*** Records for this task ***

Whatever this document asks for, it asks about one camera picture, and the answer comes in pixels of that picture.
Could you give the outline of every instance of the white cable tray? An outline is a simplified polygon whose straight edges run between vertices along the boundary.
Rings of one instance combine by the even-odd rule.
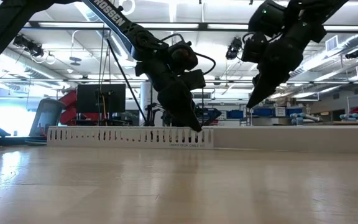
[[[190,128],[56,127],[48,129],[49,146],[129,147],[152,149],[214,149],[214,129],[200,133]]]

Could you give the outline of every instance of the black monitor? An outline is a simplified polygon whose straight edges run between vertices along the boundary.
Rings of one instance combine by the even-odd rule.
[[[102,113],[103,99],[98,99],[100,85],[78,85],[77,113]],[[126,85],[107,84],[101,86],[107,113],[125,112]]]

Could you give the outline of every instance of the sign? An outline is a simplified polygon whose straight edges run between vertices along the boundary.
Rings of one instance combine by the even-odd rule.
[[[282,118],[286,117],[287,113],[285,111],[285,108],[276,108],[276,117]]]

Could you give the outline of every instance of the blue container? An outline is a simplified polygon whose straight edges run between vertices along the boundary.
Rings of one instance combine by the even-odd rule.
[[[296,114],[303,113],[303,109],[302,108],[289,108],[289,109],[287,109],[287,114],[293,114],[293,113],[296,113]]]
[[[227,112],[228,119],[243,119],[244,112],[239,110],[232,110]]]
[[[257,108],[254,109],[253,115],[257,116],[273,116],[273,110],[270,108]]]

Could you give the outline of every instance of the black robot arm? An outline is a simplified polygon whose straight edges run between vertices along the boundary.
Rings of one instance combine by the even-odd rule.
[[[0,5],[0,54],[36,12],[48,9],[55,3],[75,1],[78,0],[3,1]],[[205,73],[201,70],[186,72],[198,64],[199,54],[191,49],[191,42],[185,42],[179,35],[181,41],[169,46],[165,39],[155,38],[142,26],[126,18],[121,13],[121,6],[116,8],[108,0],[81,1],[120,37],[125,48],[139,61],[135,68],[136,75],[144,73],[148,76],[158,91],[158,100],[163,108],[183,124],[201,131],[190,90],[205,87]]]
[[[266,0],[249,22],[249,33],[242,61],[258,64],[254,91],[249,99],[252,108],[286,82],[303,60],[303,51],[310,41],[320,42],[327,34],[323,24],[347,0],[291,0],[283,7]]]

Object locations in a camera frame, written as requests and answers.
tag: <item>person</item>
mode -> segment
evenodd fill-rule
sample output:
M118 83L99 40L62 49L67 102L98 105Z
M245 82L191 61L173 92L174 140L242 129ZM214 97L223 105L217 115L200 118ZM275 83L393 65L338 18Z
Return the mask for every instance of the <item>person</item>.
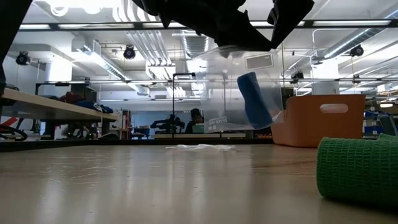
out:
M205 121L198 108L192 109L190 113L192 120L187 124L187 128L185 128L185 134L192 134L193 126L195 124L202 124Z

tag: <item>ceiling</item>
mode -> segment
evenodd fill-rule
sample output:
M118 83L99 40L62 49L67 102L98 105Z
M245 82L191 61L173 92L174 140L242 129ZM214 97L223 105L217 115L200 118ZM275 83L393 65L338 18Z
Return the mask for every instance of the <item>ceiling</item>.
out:
M398 9L396 0L314 0L313 10L307 15L306 19L382 19L383 13ZM242 9L247 9L251 20L266 20L268 12L272 8L271 0L247 0ZM91 15L82 9L70 9L63 17L53 16L50 12L50 6L45 1L34 1L31 5L24 23L33 22L115 22L112 17L111 9L103 9L100 13ZM264 36L270 38L272 31L267 29L259 30ZM165 48L170 58L177 60L184 57L181 37L174 37L175 30L162 30L162 38ZM312 52L313 49L327 49L342 39L346 38L356 30L314 30L301 29L294 30L284 41L283 50L279 46L278 54L280 60L280 72L286 71L289 75L292 73L287 69L293 65L300 56ZM74 59L80 71L78 76L85 75L82 71L89 71L86 76L91 79L106 76L107 72L93 62L80 60L75 52L72 52L71 42L76 36L85 36L89 39L97 40L102 46L102 54L112 60L117 66L122 68L131 79L148 79L145 74L146 61L137 51L134 60L125 60L123 51L127 45L131 44L124 31L106 31L106 32L20 32L14 40L15 44L47 44L63 52L68 57ZM352 73L367 69L369 67L381 67L387 63L397 62L387 66L382 70L370 74L370 77L381 77L383 75L398 73L398 60L391 59L396 57L398 52L398 43L395 43L398 36L398 29L387 29L379 35L370 38L362 43L365 54L360 58L353 58L354 64L351 64L351 57L338 57L339 74L341 77L351 76ZM301 70L306 77L310 77L309 61L303 65ZM369 89L377 86L380 82L363 85ZM352 83L342 83L342 85L352 85ZM103 85L103 90L129 90L128 87Z

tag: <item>green mesh wrap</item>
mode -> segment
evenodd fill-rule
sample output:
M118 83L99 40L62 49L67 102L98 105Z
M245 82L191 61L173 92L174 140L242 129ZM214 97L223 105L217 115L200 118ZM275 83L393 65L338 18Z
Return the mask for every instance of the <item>green mesh wrap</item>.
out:
M323 138L317 185L324 197L398 205L398 138L377 141Z

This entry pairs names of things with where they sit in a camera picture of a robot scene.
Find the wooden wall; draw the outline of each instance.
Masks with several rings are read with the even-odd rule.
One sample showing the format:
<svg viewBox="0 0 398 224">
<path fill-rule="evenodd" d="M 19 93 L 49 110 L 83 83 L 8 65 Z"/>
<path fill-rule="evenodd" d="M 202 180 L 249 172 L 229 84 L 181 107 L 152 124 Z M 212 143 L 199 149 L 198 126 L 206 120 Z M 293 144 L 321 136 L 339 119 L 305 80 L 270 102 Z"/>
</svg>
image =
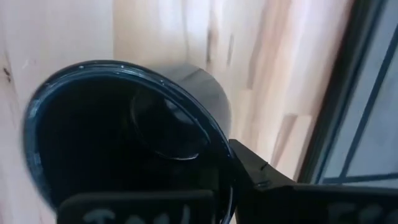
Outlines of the wooden wall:
<svg viewBox="0 0 398 224">
<path fill-rule="evenodd" d="M 231 102 L 231 137 L 295 178 L 351 3 L 0 0 L 0 223 L 54 223 L 24 167 L 21 113 L 41 82 L 84 60 L 206 69 Z"/>
</svg>

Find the black frame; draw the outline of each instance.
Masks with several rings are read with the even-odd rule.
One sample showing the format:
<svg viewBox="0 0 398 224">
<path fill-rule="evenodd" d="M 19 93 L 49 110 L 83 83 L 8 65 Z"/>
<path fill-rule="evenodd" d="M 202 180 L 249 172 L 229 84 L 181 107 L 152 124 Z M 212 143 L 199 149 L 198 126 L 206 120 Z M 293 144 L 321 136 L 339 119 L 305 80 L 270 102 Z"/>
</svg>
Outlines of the black frame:
<svg viewBox="0 0 398 224">
<path fill-rule="evenodd" d="M 354 2 L 349 22 L 343 37 L 331 80 L 326 90 L 321 112 L 315 125 L 307 155 L 304 159 L 299 182 L 319 184 L 325 165 L 330 158 L 330 152 L 336 139 L 336 134 L 342 125 L 346 110 L 350 104 L 353 90 L 358 81 L 359 71 L 364 63 L 364 56 L 374 35 L 374 28 L 382 12 L 386 0 L 357 0 Z M 350 162 L 361 139 L 363 129 L 377 98 L 381 83 L 398 44 L 398 31 L 389 45 L 387 55 L 377 76 L 371 97 L 366 105 L 354 140 L 349 148 L 343 170 L 339 177 L 323 180 L 323 184 L 341 184 L 345 182 L 371 181 L 397 178 L 398 174 L 370 175 L 347 177 Z"/>
</svg>

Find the black cylindrical container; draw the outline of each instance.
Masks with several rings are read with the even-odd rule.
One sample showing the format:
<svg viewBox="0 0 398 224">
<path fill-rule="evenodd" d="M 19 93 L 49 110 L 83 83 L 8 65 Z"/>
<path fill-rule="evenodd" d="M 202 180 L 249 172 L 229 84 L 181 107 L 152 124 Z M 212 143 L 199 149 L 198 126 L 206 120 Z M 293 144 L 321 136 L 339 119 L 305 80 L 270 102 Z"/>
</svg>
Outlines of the black cylindrical container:
<svg viewBox="0 0 398 224">
<path fill-rule="evenodd" d="M 202 69 L 117 61 L 64 68 L 24 118 L 28 168 L 54 209 L 84 192 L 211 189 L 218 219 L 234 207 L 228 100 Z"/>
</svg>

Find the wood grain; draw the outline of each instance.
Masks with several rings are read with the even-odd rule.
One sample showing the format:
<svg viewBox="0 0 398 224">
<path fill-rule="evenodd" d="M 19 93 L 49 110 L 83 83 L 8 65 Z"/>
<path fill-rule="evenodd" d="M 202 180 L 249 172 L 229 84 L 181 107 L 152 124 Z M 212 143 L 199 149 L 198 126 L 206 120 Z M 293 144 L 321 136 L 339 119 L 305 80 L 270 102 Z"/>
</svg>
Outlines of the wood grain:
<svg viewBox="0 0 398 224">
<path fill-rule="evenodd" d="M 21 114 L 41 82 L 84 60 L 204 68 L 230 100 L 230 137 L 294 178 L 352 2 L 0 0 L 0 224 L 54 223 L 24 166 Z"/>
</svg>

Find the light wooden surface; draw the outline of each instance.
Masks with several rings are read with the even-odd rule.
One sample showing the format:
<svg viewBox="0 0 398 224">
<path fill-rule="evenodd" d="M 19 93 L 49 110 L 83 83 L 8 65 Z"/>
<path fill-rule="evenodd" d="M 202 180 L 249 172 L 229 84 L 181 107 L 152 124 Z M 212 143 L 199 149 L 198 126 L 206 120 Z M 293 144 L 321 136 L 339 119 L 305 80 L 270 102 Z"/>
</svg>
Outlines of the light wooden surface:
<svg viewBox="0 0 398 224">
<path fill-rule="evenodd" d="M 296 177 L 351 2 L 0 0 L 0 223 L 54 223 L 24 167 L 21 113 L 84 60 L 206 69 L 231 102 L 231 137 Z"/>
</svg>

*** End of Records for this task ***

= Task =
Wherever a line in the data above holds the word "item", copy that line.

= Finished exercise =
tag: <item>person</item>
Return the mask for every instance of the <item>person</item>.
tag: <item>ceiling</item>
Return the mask for every instance of the <item>ceiling</item>.
tag: <item>green mesh wrap</item>
Return the mask for every instance of the <item>green mesh wrap</item>.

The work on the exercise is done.